Stored data:
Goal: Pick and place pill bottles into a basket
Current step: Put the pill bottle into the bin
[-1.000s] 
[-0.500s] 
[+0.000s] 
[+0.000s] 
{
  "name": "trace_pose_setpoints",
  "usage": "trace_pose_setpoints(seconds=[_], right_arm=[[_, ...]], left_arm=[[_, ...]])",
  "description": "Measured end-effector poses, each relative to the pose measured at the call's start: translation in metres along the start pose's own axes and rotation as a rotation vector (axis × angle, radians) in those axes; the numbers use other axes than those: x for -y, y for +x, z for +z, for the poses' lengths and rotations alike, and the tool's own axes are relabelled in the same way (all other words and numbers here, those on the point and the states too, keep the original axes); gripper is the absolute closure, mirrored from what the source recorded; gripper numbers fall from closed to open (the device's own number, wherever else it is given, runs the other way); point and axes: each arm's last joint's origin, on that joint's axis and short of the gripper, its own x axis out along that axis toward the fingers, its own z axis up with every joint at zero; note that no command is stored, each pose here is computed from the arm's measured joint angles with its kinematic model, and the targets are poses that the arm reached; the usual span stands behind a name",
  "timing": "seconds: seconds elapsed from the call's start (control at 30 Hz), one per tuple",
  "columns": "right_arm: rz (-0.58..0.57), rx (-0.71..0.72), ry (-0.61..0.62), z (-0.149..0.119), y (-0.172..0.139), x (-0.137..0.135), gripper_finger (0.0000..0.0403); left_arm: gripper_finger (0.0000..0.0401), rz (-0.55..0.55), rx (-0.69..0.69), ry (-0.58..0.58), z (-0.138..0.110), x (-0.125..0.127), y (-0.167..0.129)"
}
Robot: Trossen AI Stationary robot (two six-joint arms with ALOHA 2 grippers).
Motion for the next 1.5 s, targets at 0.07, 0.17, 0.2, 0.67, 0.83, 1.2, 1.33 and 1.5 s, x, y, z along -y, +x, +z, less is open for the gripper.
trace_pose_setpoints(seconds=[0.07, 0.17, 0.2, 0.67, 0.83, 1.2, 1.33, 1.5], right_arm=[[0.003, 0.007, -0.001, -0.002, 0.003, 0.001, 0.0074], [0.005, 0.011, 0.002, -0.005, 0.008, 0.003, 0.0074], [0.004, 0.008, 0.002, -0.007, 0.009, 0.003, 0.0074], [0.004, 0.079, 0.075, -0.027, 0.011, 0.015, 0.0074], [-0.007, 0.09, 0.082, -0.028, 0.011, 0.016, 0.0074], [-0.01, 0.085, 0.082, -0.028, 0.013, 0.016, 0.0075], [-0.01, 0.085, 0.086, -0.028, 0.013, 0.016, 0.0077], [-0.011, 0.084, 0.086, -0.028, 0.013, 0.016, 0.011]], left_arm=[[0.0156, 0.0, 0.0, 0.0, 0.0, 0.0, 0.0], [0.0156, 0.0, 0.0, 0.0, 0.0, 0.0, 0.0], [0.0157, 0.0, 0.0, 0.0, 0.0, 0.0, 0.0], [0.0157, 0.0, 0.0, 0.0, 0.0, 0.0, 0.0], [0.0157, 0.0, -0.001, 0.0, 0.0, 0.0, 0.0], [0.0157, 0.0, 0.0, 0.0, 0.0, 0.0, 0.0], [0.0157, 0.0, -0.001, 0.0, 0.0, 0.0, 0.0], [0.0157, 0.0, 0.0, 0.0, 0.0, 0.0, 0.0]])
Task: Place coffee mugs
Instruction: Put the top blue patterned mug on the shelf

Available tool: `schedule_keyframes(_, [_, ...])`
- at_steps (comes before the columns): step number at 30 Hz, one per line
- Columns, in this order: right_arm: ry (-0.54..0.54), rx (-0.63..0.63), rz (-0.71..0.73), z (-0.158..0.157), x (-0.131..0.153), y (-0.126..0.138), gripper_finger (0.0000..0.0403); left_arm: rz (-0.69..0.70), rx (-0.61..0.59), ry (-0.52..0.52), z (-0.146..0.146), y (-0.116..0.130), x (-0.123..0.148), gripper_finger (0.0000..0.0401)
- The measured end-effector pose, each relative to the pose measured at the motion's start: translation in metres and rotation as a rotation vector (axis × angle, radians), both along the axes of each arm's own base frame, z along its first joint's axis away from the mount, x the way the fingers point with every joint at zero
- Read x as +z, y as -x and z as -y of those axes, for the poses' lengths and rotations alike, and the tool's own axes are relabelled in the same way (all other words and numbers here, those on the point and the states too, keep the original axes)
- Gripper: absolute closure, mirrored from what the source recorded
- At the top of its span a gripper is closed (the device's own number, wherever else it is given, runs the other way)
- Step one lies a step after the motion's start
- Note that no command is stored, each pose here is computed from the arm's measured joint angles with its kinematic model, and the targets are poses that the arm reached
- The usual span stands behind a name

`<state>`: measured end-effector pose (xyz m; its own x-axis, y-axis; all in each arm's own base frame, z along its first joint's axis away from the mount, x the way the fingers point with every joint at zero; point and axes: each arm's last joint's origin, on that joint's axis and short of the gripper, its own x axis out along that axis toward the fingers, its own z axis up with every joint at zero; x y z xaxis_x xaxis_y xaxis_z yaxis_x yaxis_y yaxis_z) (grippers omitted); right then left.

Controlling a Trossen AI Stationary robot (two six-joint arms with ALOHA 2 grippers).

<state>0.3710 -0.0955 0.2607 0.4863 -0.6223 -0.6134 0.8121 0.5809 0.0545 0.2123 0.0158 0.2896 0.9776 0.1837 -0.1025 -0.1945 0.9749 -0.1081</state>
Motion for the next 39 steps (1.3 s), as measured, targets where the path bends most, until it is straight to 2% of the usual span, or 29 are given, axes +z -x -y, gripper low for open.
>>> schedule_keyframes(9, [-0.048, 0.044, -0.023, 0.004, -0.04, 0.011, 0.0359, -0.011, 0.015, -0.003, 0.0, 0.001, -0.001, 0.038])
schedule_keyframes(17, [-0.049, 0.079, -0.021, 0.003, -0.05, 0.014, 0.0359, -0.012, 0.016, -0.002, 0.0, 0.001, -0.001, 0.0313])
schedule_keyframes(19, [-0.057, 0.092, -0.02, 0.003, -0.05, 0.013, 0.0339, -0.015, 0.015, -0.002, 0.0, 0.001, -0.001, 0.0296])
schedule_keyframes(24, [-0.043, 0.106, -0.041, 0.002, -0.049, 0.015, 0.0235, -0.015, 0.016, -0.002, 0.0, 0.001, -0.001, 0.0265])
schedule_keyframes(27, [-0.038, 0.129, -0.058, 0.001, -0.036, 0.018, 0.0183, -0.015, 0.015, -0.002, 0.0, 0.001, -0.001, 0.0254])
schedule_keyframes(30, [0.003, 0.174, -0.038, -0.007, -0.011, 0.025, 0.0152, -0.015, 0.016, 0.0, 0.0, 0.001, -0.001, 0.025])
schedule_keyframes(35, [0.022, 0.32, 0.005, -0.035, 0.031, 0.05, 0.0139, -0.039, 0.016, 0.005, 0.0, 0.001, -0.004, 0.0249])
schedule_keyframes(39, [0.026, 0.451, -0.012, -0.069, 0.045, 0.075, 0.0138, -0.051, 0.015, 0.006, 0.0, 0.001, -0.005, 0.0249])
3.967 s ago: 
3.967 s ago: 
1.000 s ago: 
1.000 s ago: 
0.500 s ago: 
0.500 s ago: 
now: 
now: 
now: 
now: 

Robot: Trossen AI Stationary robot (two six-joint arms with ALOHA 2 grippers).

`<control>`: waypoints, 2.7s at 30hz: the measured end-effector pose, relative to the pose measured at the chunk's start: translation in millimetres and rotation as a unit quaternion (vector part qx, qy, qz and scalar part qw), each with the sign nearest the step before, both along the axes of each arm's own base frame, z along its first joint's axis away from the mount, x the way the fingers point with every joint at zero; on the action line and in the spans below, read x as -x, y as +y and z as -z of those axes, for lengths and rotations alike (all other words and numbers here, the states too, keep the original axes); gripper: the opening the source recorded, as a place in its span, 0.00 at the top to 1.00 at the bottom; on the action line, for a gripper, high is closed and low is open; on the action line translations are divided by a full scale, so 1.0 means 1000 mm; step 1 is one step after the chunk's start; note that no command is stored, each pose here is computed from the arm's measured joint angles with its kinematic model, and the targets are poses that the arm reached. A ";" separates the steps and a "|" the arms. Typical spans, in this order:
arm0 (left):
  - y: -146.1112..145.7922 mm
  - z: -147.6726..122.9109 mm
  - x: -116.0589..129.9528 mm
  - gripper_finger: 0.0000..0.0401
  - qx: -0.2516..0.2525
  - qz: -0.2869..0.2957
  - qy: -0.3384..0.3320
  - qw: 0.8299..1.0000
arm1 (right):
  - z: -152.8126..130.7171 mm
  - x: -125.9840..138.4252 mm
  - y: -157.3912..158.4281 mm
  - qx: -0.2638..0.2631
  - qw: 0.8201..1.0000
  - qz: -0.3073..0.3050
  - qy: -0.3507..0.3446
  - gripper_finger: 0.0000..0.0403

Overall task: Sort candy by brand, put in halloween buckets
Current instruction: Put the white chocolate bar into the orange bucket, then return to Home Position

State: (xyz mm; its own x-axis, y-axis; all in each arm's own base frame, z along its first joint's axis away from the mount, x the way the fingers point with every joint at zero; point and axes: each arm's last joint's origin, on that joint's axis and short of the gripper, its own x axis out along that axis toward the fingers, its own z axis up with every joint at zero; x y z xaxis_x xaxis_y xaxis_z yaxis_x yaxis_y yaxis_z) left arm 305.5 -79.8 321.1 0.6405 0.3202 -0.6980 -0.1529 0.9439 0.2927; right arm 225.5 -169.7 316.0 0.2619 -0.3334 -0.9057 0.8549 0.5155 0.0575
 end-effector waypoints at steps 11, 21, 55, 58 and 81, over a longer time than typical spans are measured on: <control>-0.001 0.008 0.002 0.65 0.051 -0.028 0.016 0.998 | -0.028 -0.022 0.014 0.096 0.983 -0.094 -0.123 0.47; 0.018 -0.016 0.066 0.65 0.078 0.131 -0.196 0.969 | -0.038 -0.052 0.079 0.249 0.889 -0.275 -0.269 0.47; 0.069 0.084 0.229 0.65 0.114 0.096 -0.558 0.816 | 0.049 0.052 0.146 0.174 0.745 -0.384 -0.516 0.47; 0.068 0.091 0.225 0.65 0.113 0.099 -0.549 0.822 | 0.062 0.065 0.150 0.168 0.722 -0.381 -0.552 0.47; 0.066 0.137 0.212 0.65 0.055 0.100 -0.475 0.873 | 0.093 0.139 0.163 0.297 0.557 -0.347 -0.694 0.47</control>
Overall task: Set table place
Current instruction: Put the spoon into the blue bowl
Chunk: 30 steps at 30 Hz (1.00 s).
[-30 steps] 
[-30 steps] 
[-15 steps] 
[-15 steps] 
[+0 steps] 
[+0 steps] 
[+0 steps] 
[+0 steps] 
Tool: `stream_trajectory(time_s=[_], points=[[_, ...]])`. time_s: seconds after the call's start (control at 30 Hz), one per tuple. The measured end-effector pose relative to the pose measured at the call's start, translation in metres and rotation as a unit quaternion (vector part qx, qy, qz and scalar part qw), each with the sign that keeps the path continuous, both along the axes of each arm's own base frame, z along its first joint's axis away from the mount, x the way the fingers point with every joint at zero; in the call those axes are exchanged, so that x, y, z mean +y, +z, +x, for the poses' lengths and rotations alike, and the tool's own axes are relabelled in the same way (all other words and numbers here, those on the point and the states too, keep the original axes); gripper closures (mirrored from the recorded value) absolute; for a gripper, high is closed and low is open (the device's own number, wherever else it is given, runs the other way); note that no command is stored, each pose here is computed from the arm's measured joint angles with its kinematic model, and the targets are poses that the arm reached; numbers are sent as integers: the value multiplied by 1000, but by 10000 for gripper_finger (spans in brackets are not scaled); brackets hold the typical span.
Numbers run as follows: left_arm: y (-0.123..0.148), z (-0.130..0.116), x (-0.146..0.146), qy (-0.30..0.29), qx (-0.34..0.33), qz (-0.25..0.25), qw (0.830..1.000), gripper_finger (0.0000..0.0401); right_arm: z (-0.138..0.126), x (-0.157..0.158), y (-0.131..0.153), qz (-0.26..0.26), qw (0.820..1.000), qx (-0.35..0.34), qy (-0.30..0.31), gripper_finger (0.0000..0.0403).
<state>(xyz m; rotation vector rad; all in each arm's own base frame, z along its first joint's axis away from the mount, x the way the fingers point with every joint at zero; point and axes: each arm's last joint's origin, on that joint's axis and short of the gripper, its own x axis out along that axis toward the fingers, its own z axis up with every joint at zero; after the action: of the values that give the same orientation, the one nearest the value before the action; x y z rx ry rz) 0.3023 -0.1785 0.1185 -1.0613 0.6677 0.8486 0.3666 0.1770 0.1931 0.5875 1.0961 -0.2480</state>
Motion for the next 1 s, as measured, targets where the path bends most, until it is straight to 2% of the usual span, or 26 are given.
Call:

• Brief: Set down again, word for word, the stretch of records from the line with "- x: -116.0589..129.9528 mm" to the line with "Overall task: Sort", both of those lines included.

• Task output:
  - x: -116.0589..129.9528 mm
  - gripper_finger: 0.0000..0.0401
  - qx: -0.2516..0.2525
  - qz: -0.2869..0.2957
  - qy: -0.3384..0.3320
  - qw: 0.8299..1.0000
arm1 (right):
  - z: -152.8126..130.7171 mm
  - x: -125.9840..138.4252 mm
  - y: -157.3912..158.4281 mm
  - qx: -0.2638..0.2631
  - qw: 0.8201..1.0000
  - qz: -0.3073..0.3050
  - qy: -0.3507..0.3446
  - gripper_finger: 0.0000..0.0403

Overall task: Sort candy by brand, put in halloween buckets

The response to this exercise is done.